Joe Huffman asks the question: (Okay, Mark Philip Alger asks the question and Joe posted it as a quote of the day, I answered at Joe's place.) When is it proper, for example, to use force to stop a legislator engaged in unconstitutional actions? Indeed, when is it required of those who have sworn oaths to... protect and defend the Constitution against all enemies, foreign and domestic...?
I answer this question, one that I've pondered on more than one occasion, and come up with an answer that incorporates Lawyers, Beer, Whiskey, Prohibition, Slavery, Suffrage and Guns. Quoth the Zevon, "send lawyers guns and money, the shit has hit the fan."
(Editors note, the following is the result of a combination of Pain, Zoloft, Methodone, Celebrex, Gabitril, Lyrica and Ambien, and I still couldn't sleep...)
I've also asked myself that question, as one bound by that oath.
Herein lies the problem. Our legislature can see fit to change the constitution seemingly at will. An amendment, or worse, striking down an amendment, is well within their purview, and the constitution is what gives them the power to do just that. So if, by some act, they struck down the first ten amendments, or even just the second, and that act was either agreed to by the Him, or his veto overriden, and then the new amendment ratified, and cleared by review of the SCOTUS, I would be honor and duty bound to fully support that constitution.
It's a function of the truest weakness of our constitution, that it can be changed, often enough by the fancies and socio-political whims of the day--take prohibition for example. We had the whiskey rebellion over the gummint's designs on taxing whiskey. A hundred and fifty-odd years later, we criminalized liquor altogether, based on a popular notion of alcohol as the root of all societies ills.
Now, we see guns as the new booze.
In criminalizing private ownership of guns, there is a completely legal means of doing it, the same reason that there are currently lines of our constitution that are struck through--bits about 3/5 of a person, women's suffrage, etc. Sometimes, we see the changes as good for the overall whole, ssometimes we see them as bad, and we reert back to common sense--i.e. prohibition, but the effect on the gun industry would be far worse than the effect on the booze industry.
Prior to prohibition, almost every town in America had its own brand of beer. Microbreweries weren't kitchy, they were de rigeur. Every town brewed beer, often with recipes coming from the old country, and often with more regionally available ingredients. We had a great many different beers, of different style and character. Following prohibition, there were only a very few breweries remaining, they had either the resources to mothball their operation or produce non-alcoholic beverages during the interim. When they restarted operations, they saw that the best way to get back into business full swing was to produce a beer that would either appeal to all people, or at the very least, be bland enough to not make them stay sober altogether. The result is the "American" style of lager. Almost completely devoid of flavor, mildly hopped, barely bitter. The most common thing it has to its ancestors is bubbles.
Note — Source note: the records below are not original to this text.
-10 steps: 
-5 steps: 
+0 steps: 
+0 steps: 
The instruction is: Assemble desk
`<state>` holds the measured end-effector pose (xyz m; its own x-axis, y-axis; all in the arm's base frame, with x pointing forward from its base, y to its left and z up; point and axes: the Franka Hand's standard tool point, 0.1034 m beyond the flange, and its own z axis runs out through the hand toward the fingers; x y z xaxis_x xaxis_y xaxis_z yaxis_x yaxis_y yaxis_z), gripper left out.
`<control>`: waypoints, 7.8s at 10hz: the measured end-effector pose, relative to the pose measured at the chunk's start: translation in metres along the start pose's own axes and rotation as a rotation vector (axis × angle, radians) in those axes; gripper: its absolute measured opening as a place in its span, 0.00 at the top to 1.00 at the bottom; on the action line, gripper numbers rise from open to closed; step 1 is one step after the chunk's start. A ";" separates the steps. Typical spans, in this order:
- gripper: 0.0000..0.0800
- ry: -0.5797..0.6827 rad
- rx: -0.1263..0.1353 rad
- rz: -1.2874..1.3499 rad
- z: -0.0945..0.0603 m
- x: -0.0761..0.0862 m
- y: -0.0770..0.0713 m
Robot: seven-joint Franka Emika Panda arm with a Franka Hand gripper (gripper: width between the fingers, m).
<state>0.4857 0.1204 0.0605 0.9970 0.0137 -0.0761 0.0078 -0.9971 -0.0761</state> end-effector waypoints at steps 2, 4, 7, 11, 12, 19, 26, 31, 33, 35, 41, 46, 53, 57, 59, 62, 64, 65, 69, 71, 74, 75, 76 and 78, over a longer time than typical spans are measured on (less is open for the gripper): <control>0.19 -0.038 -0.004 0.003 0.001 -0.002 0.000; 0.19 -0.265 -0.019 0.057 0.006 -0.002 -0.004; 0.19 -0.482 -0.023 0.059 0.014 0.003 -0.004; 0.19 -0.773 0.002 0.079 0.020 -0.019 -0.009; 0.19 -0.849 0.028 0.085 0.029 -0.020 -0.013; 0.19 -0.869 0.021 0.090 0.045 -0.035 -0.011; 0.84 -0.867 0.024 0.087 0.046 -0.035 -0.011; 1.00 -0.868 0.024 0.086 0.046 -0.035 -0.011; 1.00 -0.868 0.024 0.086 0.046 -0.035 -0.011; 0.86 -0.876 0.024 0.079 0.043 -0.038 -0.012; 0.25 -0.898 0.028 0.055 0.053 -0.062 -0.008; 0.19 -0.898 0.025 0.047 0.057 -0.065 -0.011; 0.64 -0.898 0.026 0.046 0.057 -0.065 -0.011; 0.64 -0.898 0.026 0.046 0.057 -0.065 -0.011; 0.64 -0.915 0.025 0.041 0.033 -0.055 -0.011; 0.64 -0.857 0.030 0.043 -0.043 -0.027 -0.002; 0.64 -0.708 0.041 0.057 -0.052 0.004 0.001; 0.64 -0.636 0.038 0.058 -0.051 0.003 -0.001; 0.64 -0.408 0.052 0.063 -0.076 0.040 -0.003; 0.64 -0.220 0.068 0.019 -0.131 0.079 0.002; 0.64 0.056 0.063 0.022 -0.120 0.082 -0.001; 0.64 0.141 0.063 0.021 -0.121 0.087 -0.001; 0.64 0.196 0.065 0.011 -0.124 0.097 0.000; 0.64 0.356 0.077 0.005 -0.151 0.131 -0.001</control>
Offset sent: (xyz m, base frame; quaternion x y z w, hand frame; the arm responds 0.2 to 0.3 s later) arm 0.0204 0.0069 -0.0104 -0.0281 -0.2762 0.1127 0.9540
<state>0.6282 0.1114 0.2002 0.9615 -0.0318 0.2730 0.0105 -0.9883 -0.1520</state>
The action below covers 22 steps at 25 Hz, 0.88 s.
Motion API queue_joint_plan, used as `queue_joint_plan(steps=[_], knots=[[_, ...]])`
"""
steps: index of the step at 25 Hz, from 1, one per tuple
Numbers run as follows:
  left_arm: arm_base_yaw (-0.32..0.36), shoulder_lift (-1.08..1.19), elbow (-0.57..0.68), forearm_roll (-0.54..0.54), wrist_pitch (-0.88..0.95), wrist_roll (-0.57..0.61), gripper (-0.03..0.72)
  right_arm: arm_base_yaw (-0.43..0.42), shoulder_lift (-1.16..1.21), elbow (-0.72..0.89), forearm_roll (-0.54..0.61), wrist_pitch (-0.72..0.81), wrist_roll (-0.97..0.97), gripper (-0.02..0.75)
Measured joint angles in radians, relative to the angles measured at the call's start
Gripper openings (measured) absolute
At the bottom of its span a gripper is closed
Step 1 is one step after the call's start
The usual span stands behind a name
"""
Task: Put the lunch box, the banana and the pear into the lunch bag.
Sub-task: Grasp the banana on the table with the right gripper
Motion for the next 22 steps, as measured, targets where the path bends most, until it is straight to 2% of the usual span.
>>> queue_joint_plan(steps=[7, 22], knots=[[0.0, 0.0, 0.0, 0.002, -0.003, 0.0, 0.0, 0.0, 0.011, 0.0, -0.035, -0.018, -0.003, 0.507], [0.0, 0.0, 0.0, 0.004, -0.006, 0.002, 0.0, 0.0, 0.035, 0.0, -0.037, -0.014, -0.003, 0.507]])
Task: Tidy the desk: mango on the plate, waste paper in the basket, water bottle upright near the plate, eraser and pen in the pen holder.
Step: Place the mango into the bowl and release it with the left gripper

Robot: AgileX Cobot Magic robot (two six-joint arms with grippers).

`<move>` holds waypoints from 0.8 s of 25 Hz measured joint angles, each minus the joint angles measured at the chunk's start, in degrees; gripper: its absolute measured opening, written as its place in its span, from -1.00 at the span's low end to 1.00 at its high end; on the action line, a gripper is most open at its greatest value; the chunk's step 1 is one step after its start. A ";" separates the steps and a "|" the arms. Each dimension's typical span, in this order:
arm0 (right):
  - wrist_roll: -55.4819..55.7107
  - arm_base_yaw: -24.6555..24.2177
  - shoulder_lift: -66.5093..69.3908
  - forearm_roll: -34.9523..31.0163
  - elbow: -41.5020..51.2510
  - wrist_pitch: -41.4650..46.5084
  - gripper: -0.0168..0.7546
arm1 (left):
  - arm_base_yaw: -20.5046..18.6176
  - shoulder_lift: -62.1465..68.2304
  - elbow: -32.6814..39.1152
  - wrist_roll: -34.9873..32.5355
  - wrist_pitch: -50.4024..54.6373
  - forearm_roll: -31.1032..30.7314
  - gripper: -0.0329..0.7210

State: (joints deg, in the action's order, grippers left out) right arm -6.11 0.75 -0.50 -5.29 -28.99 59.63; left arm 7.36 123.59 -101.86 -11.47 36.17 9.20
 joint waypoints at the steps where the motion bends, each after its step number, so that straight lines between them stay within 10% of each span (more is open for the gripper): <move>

So, since we're starting with a relatively small number of companies producing guns, a prohibition of any length in the civilian market would result, if that prohibition was ever listed, with new guns sharing the characteristic of appealing to the most people. I shudder to think what commonality they would have with American beer.
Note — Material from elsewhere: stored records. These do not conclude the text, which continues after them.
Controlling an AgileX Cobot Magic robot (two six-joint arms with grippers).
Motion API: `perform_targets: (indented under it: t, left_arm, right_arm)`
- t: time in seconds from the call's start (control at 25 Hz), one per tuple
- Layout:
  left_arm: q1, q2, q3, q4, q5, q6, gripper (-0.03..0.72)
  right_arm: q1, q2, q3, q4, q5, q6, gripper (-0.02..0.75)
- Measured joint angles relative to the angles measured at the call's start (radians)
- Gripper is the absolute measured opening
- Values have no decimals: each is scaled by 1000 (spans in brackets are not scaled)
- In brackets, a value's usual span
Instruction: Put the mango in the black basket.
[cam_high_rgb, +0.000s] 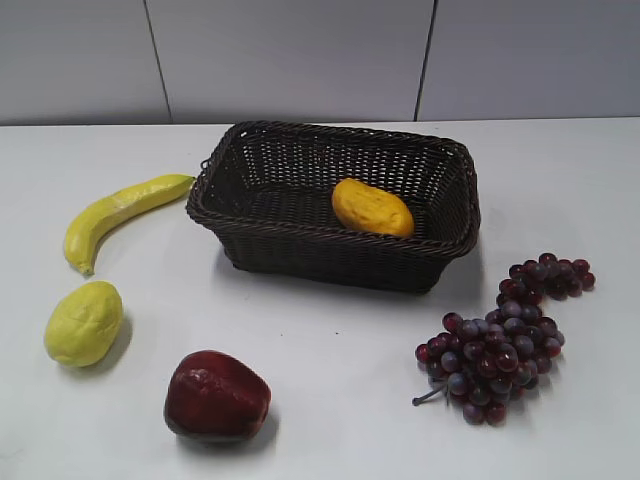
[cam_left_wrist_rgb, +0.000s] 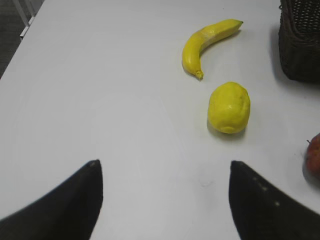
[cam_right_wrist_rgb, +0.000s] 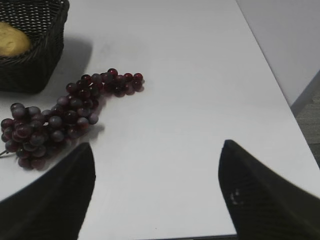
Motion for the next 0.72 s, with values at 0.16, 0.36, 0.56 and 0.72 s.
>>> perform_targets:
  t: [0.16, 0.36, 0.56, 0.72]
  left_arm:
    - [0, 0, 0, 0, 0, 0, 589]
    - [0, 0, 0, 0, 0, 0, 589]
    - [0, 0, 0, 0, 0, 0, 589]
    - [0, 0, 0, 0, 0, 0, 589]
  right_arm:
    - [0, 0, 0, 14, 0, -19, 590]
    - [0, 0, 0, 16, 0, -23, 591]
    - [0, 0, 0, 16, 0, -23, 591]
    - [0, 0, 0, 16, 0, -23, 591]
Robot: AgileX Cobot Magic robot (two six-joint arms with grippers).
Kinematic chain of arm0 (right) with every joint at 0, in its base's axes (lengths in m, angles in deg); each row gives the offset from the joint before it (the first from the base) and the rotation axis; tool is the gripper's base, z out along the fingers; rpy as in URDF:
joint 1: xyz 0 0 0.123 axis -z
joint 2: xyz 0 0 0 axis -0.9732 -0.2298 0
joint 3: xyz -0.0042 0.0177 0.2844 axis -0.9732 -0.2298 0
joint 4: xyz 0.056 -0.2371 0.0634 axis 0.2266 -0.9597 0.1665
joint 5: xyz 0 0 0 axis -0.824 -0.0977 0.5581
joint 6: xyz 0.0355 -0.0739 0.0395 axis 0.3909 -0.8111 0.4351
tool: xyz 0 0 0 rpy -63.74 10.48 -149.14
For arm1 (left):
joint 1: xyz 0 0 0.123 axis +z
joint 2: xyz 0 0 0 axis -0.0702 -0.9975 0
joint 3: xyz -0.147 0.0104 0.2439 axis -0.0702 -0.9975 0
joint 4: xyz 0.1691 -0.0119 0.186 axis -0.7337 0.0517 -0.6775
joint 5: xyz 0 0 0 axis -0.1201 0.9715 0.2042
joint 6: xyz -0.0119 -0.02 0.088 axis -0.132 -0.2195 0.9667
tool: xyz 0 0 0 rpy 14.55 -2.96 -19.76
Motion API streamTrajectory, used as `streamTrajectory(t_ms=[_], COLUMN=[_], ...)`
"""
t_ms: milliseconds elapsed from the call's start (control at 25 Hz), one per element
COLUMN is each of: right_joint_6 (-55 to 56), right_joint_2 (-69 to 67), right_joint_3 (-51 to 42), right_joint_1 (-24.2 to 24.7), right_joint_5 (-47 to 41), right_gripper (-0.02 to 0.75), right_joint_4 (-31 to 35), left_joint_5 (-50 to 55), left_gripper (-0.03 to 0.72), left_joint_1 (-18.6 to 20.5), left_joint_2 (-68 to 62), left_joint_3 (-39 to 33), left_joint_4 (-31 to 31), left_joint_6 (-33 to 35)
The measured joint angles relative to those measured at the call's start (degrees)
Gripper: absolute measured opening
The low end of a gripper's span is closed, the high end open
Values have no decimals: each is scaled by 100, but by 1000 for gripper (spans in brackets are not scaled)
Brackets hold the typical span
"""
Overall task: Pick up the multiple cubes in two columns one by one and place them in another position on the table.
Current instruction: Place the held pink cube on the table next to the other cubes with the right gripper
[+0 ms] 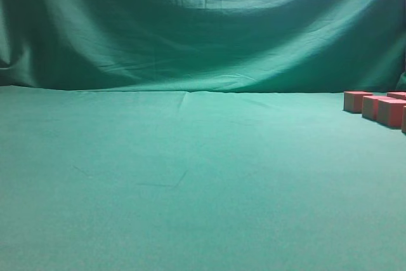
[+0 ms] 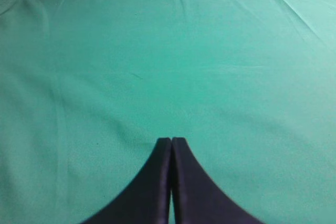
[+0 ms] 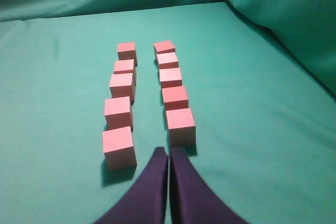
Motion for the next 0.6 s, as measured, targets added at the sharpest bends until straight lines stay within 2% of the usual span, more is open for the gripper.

But to answer the original question, when does our armed forces raise up against a tyrannical government that i our own? Unfortunately, although we swear protection against foreign and domestic enemies, there is no set, formalized, even legal trigger for that action. No legal line in the sand. I think it is kind of like pornography--it can't be defined, but you know it when you see it. Fortunately, I think things will have to get worse, much worse, before we see tanks rolling through the mall. Americans should never count on their military to fight their revolution for them, if that is what it takes. It should be a revolution of, by, and for the people, a popular movement, not one that can or should be fought by professional soldiers. If we host a revolution, it's a coup, and the most common result is a dictatorship.
Just my $.02 (which in terms of US currency and exchange, is worth slightly less than a zimbabwean nickel.)